### WHAT IS NEEDED:
Your response should be a copy of each line in the listing below that includes the word "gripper".

☆ ☆ ☆ ☆ ☆

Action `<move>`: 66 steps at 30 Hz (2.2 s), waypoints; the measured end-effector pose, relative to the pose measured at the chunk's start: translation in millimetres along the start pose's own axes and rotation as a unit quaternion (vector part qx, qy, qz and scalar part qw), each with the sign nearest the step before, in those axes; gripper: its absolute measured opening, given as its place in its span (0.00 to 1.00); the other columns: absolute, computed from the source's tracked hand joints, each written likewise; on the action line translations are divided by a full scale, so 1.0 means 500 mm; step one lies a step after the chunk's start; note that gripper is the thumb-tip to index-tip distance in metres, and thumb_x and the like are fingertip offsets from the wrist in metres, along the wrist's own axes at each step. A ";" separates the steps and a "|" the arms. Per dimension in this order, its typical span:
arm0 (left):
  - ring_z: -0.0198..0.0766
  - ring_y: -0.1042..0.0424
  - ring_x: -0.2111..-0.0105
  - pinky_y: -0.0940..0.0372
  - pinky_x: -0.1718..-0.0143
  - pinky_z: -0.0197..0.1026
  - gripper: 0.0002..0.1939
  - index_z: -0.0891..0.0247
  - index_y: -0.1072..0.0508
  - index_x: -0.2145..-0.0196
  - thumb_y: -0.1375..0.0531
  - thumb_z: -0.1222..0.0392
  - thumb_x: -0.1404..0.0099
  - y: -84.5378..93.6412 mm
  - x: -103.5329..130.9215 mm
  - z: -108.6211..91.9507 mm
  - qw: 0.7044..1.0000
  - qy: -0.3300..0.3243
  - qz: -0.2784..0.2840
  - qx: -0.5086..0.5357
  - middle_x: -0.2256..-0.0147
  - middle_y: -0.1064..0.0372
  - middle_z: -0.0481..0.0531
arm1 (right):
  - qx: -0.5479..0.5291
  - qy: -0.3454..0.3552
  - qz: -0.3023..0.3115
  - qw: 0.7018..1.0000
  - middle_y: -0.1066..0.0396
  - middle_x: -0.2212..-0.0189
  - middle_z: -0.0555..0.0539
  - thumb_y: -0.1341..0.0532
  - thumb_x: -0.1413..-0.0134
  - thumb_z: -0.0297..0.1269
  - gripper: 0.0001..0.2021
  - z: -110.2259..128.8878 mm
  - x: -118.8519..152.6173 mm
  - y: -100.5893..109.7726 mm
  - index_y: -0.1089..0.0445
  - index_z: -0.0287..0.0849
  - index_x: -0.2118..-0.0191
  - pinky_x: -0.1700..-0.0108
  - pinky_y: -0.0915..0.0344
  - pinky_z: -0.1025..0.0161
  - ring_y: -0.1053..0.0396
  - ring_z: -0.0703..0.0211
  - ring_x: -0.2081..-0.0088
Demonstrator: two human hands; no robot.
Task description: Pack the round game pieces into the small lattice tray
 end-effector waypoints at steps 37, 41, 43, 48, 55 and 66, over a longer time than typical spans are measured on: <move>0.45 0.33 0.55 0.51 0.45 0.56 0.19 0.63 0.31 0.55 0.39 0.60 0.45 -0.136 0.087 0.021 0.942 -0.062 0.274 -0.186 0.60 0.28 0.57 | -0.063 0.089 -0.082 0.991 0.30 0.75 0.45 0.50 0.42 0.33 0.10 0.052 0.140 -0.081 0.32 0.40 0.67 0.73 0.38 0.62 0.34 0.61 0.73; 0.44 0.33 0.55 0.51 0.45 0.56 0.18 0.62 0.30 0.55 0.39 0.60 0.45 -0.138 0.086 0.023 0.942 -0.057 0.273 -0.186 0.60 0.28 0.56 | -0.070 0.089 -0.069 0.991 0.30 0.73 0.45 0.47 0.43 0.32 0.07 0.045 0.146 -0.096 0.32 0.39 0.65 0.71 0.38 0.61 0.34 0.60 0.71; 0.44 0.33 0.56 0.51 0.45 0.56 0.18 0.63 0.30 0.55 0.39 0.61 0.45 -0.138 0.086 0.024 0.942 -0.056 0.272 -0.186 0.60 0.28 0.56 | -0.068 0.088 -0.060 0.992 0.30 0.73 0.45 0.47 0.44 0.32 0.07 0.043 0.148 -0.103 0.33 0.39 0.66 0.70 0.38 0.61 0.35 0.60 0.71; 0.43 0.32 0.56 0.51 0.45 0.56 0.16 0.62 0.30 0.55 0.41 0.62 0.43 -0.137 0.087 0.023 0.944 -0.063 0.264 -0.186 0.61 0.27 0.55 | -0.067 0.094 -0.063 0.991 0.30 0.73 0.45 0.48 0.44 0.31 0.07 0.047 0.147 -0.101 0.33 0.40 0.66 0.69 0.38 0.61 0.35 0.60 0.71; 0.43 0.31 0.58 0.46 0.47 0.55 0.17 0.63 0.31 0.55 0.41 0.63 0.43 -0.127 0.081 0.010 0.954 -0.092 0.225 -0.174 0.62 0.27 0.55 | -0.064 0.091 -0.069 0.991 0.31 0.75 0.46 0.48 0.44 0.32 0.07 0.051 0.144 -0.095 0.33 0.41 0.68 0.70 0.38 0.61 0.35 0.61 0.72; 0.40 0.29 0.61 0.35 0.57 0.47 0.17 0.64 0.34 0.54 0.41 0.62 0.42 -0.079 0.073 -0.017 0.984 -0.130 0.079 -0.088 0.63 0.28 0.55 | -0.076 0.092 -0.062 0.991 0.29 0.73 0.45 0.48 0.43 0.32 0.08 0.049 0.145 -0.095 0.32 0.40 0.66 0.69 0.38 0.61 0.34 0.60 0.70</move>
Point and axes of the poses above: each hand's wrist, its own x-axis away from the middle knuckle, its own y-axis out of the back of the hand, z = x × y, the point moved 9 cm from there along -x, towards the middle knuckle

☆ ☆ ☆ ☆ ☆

### EXERCISE RESPONSE:
Action `<move>`: 66 steps at 30 Hz (2.2 s), waypoints; the measured end-effector pose, relative to the pose measured at the chunk's start: translation in millimetres along the start pose's own axes and rotation as a unit quaternion (vector part qx, qy, qz and scalar part qw), each with the sign nearest the step before, in those axes; gripper: its absolute measured opening, given as its place in its span (0.00 to 1.00); the other columns: absolute, computed from the source's tracked hand joints, each written likewise; on the action line translations are divided by a full scale, so 1.0 means 500 mm; step one lies a step after the chunk's start; note that gripper is the thumb-tip to index-tip distance in metres, and thumb_x and the like are fingertip offsets from the wrist in metres, along the wrist's own axes at each step. A ";" separates the steps and a "|" the arms. Per dimension in this order, its typical span:
  - gripper: 0.0002..0.1939
  - gripper: 0.0001..0.2021

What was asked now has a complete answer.